> **Problem details**
Copy out each line below exactly as written.
[Material provided Boundary: Start]
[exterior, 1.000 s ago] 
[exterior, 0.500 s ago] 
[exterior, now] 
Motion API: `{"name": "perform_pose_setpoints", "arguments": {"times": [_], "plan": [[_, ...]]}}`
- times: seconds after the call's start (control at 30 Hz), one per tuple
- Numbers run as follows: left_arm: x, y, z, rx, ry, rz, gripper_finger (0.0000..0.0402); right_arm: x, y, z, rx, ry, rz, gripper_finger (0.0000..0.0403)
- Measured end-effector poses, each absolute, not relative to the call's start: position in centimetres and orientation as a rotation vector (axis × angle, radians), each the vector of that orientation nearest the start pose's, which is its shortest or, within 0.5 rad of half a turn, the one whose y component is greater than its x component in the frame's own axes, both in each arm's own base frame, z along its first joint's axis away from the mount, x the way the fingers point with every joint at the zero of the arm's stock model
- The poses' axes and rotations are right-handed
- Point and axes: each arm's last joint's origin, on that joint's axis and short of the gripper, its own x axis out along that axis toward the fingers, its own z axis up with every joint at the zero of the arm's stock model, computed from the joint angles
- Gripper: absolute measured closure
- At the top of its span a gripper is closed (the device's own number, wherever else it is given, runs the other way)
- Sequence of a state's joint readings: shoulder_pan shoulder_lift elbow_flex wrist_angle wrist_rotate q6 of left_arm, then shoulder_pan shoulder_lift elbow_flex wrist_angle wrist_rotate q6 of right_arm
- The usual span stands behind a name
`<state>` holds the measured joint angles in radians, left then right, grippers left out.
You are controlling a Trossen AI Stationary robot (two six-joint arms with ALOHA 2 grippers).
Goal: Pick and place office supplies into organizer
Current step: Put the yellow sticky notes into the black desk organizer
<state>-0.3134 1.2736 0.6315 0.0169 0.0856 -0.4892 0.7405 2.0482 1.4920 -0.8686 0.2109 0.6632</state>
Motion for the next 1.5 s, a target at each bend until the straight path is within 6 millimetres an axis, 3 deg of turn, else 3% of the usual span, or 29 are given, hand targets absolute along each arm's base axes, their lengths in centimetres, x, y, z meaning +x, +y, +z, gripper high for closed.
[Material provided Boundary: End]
> **Answer for this exercise**
[exterior, 1.000 s ago] 
[exterior, 0.500 s ago] 
[exterior, now] 
Motion API: `{"name": "perform_pose_setpoints", "arguments": {"times": [_], "plan": [[_, ...]]}}`
- times: seconds after the call's start (control at 30 Hz), one per tuple
- Numbers run as follows: left_arm: x, y, z, rx, ry, rz, gripper_finger (0.0000..0.0402); right_arm: x, y, z, rx, ry, rz, gripper_finger (0.0000..0.0403)
- Measured end-effector poses, each absolute, not relative to the call's start: position in centimetres and orientation as a rotation vector (axis × angle, radians), each the vector of that orientation nearest the start pose's, which is its shortest or, within 0.5 rad of half a turn, the one whose y component is greater than its x component in the frame's own axes, both in each arm's own base frame, z along its first joint's axis away from the mount, x the way the fingers point with every joint at the zero of the arm's stock model
- The poses' axes and rotations are right-handed
- Point and axes: each arm's last joint's origin, on that joint's axis and short of the gripper, its own x axis out along that axis toward the fingers, its own z axis up with every joint at the zero of the arm's stock model, computed from the joint angles
- Gripper: absolute measured closure
- At the top of its span a gripper is closed (the device's own number, wherever else it is given, runs the other way)
- Sequence of a state's joint readings: shoulder_pan shoulder_lift elbow_flex wrist_angle wrist_rotate q6 of left_arm, then shoulder_pan shoulder_lift elbow_flex wrist_angle wrist_rotate q6 of right_arm
- The usual span stands behind a name
`<state>` holds the measured joint angles in radians, left then right, grippers left out.
You are controlling a Trossen AI Stationary robot (two six-joint arms with ALOHA 2 grippers).
Goal: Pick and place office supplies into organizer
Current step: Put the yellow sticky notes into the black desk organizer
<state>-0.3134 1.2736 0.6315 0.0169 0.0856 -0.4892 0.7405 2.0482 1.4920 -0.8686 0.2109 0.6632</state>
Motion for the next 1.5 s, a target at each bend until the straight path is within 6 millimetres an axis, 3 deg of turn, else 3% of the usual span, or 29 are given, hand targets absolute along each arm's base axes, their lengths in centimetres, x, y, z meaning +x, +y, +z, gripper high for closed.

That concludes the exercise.